_EXERCISE DETAILS:_ The stretch from the line with "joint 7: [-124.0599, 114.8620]" through the line with "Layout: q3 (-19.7" in the records below: write it out exactly, and nothing else.

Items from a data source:
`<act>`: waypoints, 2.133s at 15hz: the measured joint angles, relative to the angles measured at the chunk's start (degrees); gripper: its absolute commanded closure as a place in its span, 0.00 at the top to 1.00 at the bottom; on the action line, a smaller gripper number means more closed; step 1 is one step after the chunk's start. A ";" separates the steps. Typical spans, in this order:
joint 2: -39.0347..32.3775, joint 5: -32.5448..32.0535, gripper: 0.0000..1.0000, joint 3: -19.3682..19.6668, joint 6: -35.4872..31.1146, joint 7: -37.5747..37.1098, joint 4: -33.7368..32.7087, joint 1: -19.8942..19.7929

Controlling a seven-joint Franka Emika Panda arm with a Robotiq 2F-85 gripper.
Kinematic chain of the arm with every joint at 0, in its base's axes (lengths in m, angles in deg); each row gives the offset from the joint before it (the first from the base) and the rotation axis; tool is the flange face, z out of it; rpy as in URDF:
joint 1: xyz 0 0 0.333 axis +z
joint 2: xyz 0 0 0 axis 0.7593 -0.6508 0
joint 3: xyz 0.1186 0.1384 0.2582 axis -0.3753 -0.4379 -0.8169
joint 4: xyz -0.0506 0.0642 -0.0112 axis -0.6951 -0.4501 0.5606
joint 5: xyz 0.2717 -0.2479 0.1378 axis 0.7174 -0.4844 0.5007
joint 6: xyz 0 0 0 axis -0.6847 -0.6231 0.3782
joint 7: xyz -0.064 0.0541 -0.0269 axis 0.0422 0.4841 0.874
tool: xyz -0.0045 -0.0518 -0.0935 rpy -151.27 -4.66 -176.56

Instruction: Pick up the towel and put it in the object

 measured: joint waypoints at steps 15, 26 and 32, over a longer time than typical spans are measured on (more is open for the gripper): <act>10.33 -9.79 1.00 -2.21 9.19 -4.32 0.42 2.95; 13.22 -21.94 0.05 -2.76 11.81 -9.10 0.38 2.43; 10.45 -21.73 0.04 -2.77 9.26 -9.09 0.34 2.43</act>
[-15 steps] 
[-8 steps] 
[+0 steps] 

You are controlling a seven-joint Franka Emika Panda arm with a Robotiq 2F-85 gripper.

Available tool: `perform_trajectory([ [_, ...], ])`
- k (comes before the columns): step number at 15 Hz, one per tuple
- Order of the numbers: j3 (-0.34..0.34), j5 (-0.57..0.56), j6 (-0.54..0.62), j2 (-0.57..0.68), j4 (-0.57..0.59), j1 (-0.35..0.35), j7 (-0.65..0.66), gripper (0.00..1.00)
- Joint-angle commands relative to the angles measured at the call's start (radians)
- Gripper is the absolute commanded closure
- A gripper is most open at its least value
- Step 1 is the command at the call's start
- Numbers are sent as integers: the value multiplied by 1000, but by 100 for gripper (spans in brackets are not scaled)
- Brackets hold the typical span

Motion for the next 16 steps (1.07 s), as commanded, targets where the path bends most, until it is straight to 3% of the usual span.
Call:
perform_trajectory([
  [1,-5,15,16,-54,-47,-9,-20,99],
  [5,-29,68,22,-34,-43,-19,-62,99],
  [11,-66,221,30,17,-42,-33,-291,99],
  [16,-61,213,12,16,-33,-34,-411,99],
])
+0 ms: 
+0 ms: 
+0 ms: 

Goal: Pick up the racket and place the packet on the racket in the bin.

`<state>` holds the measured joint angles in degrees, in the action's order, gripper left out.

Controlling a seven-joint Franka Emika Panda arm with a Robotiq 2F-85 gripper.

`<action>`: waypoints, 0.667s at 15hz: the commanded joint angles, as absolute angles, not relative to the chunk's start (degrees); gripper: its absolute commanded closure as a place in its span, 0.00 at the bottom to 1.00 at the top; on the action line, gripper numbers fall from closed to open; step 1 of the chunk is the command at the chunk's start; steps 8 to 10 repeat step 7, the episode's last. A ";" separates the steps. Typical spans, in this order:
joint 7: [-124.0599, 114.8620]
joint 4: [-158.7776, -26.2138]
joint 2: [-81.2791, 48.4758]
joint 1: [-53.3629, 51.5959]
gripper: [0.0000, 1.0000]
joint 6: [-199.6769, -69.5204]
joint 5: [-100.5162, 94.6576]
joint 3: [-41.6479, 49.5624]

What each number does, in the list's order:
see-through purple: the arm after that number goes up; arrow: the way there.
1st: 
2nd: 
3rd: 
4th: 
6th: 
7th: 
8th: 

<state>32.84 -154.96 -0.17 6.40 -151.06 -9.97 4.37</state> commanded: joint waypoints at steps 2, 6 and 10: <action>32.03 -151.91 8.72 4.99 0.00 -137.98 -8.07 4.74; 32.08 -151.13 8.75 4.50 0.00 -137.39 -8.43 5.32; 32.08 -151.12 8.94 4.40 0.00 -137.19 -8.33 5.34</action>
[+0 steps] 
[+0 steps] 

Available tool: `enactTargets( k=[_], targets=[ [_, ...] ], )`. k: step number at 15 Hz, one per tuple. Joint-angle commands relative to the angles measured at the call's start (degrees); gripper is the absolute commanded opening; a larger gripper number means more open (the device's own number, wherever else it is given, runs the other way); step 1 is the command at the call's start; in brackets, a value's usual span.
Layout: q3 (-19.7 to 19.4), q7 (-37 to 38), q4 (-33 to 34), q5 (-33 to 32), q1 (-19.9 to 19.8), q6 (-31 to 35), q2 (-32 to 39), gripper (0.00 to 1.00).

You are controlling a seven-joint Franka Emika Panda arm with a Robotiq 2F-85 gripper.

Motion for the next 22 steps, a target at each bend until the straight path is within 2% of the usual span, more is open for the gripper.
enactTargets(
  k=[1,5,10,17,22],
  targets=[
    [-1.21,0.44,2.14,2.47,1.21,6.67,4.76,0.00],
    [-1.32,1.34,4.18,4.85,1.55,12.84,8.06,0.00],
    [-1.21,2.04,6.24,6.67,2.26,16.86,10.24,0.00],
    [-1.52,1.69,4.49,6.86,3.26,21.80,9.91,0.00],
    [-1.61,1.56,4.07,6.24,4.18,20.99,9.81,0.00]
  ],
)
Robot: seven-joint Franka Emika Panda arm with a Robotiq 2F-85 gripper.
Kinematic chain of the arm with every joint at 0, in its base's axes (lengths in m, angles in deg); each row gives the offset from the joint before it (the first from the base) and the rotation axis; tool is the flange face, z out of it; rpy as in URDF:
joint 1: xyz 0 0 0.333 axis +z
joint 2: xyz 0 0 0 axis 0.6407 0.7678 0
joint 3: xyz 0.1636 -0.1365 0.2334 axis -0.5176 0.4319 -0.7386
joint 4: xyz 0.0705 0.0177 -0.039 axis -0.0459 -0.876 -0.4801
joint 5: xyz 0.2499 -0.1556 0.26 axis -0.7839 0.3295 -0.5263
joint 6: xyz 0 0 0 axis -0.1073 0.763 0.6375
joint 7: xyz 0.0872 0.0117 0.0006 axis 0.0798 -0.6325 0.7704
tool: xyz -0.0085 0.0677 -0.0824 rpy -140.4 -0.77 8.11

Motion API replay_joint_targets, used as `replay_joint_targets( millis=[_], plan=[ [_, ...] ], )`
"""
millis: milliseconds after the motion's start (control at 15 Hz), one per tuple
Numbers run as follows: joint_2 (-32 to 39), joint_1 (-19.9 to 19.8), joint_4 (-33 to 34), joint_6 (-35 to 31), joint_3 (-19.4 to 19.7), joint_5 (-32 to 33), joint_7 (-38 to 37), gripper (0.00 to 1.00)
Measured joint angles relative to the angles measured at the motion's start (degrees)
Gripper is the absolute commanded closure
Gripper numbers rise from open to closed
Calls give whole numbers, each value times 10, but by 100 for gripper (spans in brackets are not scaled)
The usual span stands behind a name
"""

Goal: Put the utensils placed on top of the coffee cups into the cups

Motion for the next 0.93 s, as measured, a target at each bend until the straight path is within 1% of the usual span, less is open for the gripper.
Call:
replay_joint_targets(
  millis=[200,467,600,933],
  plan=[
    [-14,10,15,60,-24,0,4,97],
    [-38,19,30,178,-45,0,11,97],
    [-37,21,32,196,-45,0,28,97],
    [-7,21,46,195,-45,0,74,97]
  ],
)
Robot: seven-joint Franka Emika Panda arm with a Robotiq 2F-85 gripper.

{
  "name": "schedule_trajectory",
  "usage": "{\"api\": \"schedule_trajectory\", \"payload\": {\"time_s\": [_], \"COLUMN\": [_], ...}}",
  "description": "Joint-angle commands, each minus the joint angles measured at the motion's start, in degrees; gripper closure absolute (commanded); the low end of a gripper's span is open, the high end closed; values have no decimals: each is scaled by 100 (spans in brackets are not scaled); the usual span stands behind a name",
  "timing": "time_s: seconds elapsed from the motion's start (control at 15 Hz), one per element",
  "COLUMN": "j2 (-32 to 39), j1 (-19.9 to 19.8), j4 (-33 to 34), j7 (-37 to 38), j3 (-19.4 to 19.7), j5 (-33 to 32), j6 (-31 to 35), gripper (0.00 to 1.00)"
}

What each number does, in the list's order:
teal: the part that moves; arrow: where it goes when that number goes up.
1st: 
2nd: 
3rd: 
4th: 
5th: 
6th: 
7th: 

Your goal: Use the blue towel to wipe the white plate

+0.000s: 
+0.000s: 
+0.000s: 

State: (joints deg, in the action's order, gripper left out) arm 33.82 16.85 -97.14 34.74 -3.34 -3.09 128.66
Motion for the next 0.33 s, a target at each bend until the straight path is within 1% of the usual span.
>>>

_YOUR RESPONSE:_
joint 7: [-124.0599, 114.8620]
joint 4: [-158.7776, -26.2138]
joint 2: [-81.2791, 48.4758]
joint 1: [-53.3629, 51.5959]
gripper: [0.0000, 1.0000]
joint 6: [-199.6769, -69.5204]
joint 5: [-100.5162, 94.6576]
joint 3: [-41.6479, 49.5624]

What each number does, in the list's order:
see-through purple: the arm after that number goes up; arrow: the way there.
1st: 
2nd: 
3rd: 
4th: 
6th: 
7th: 
8th: 

<state>32.84 -154.96 -0.17 6.40 -151.06 -9.97 4.37</state> commanded: joint waypoints at steps 2, 6 and 10: <action>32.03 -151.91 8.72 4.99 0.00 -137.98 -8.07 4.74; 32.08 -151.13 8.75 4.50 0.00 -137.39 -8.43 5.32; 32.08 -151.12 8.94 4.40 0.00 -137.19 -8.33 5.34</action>
[+0 steps] 
[+0 steps] 

Available tool: `enactTargets( k=[_], targets=[ [_, ...] ], )`. k: step number at 15 Hz, one per tuple. Joint-angle commands relative to the angles measured at the call's start (degrees); gripper is the absolute commanded opening; a larger gripper number means more open (the device's own number, wherever else it is given, runs the other way); step 1 is the command at the call's start; in brackets, a value's usual span.
Layout: q3 (-19.7 to 19.4), q7 (-37 to 38), q4 (-33 to 34), q5 (-33 to 32), q1 (-19.9 to 19.8), q6 (-31 to 35), q2 (-32 to 39), gripper (0.00 to 1.00).

There is nothing more to this answer.